■ **Your assignment**
Take the listing below and print exactly the lines starting at the line containing "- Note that" and ending at the line containing "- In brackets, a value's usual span", both ends included, and no others.

>>>

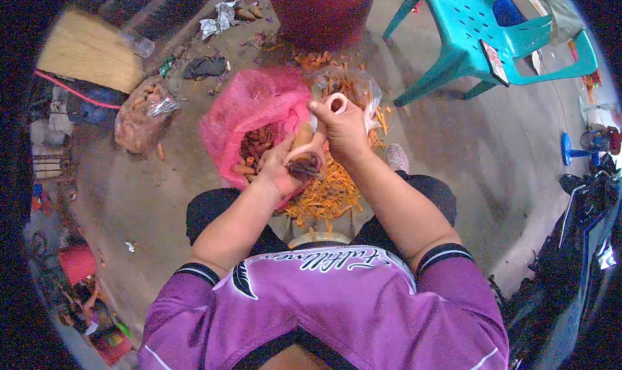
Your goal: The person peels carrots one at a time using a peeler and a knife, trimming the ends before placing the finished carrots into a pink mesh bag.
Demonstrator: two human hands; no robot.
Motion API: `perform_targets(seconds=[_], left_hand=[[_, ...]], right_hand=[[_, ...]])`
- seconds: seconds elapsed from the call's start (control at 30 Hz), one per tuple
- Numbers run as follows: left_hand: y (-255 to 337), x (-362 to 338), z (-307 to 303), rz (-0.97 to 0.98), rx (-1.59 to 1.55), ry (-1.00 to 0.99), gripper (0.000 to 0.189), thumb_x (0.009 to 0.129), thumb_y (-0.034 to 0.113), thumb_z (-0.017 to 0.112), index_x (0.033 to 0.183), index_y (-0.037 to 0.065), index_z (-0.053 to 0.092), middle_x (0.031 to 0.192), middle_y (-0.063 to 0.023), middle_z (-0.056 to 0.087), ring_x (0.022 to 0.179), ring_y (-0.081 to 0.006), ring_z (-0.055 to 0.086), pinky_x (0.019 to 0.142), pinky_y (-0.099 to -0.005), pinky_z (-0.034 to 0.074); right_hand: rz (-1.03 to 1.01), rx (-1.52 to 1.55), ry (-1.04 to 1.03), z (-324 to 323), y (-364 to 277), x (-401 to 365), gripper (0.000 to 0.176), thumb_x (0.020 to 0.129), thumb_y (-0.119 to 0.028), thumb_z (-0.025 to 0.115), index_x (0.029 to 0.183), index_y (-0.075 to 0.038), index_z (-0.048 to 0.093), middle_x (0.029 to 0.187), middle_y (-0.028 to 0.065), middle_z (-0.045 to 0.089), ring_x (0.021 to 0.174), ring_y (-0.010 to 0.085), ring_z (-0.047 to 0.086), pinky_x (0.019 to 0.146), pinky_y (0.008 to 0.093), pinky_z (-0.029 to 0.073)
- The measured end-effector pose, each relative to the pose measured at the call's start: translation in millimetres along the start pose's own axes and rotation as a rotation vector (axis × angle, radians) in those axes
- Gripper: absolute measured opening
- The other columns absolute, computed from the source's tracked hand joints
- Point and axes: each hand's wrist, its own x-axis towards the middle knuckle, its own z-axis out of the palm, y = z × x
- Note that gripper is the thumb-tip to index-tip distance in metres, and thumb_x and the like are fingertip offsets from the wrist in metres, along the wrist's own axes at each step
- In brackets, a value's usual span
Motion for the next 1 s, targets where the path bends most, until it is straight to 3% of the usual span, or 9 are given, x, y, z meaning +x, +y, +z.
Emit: perform_targets(seconds=[0.17,0.23,0.37,0.6,0.7,0.8,0.83,0.9,1.0], left_hand=[[1,-7,8,0.041,0.163,-0.112,0.036,0.088,0.036,0.032,0.106,0.009,0.047,0.092,-0.0069,0.054,0.076,-0.0187,0.055,0.062,-0.0318,0.045],[5,-3,-7,-0.057,0.233,-0.146,0.035,0.086,0.041,0.036,0.102,0.013,0.047,0.082,-0.0042,0.054,0.063,-0.0174,0.053,0.05,-0.0286,0.041],[0,-11,-9,-0.185,0.2,-0.169,0.04,0.083,0.049,0.039,0.097,0.013,0.047,0.079,-0.0057,0.053,0.061,-0.0162,0.051,0.048,-0.027,0.038],[2,-16,13,0.045,0.23,0.054,0.041,0.084,0.046,0.039,0.107,0.014,0.046,0.086,-0.0047,0.055,0.075,-0.016,0.055,0.052,-0.0275,0.042],[-2,-13,5,0.06,0.231,0.001,0.043,0.083,0.047,0.04,0.104,0.01,0.047,0.083,-0.0039,0.054,0.068,-0.0159,0.055,0.051,-0.0278,0.042],[-1,-13,-12,-0.206,0.13,-0.211,0.041,0.085,0.042,0.04,0.099,0.005,0.05,0.077,-0.0061,0.052,0.067,-0.0162,0.05,0.055,-0.0275,0.042],[-3,-18,3,-0.204,0.211,-0.086,0.042,0.084,0.044,0.039,0.093,0.004,0.049,0.068,-0.0041,0.047,0.059,-0.0137,0.043,0.048,-0.0233,0.034],[0,-19,3,-0.164,0.194,-0.078,0.041,0.083,0.047,0.041,0.094,0.008,0.048,0.07,-0.0048,0.051,0.059,-0.0128,0.048,0.047,-0.0246,0.037],[6,-13,-3,-0.052,0.278,-0.024,0.039,0.084,0.045,0.041,0.098,0.009,0.048,0.078,-0.0056,0.054,0.065,-0.0126,0.053,0.052,-0.0271,0.042]], right_hand=[[0.225,0.067,0.063,9,0,10,0.02,0.071,-0.018,0.066,0.07,-0.007,0.05,0.064,-0.0009,0.049,0.057,0.0083,0.043,0.05,0.0233,0.036],[0.101,0.092,0.135,-13,26,40,0.02,0.072,-0.02,0.066,0.071,-0.006,0.051,0.063,-0.0007,0.048,0.056,0.0091,0.044,0.049,0.0251,0.037],[-0.073,-0.068,0.476,-63,12,83,0.021,0.075,-0.018,0.063,0.082,-0.006,0.047,0.068,0.0021,0.046,0.059,0.0117,0.045,0.05,0.0247,0.038],[0.122,0.016,0.068,8,7,13,0.017,0.073,-0.018,0.065,0.073,-0.007,0.052,0.065,-0.0006,0.047,0.057,0.0094,0.043,0.052,0.0243,0.036],[0.193,0.041,0.09,6,7,15,0.018,0.071,-0.018,0.066,0.073,-0.007,0.052,0.064,-0.001,0.047,0.055,0.0092,0.042,0.051,0.0242,0.036],[0.01,-0.001,0.269,-37,13,58,0.019,0.074,-0.016,0.064,0.08,-0.007,0.049,0.071,0.0013,0.047,0.059,0.0111,0.045,0.052,0.0237,0.038],[-0.031,-0.013,0.347,-51,15,69,0.018,0.075,-0.017,0.063,0.08,-0.007,0.049,0.071,0.0017,0.048,0.06,0.0117,0.046,0.053,0.0238,0.039],[-0.037,0.044,0.442,-55,13,71,0.017,0.075,-0.016,0.063,0.08,-0.008,0.049,0.069,0.0013,0.048,0.058,0.0116,0.046,0.052,0.0233,0.039],[0.17,0.081,0.227,-22,6,40,0.018,0.074,-0.015,0.064,0.08,-0.008,0.049,0.068,0.0002,0.047,0.057,0.0107,0.045,0.051,0.0233,0.038]])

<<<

■ **Task response**
- Note that gripper is the thumb-tip to index-tip distance in metres, and thumb_x and the like are fingertip offsets from the wrist in metres, along the wrist's own axes at each step
- In brackets, a value's usual span

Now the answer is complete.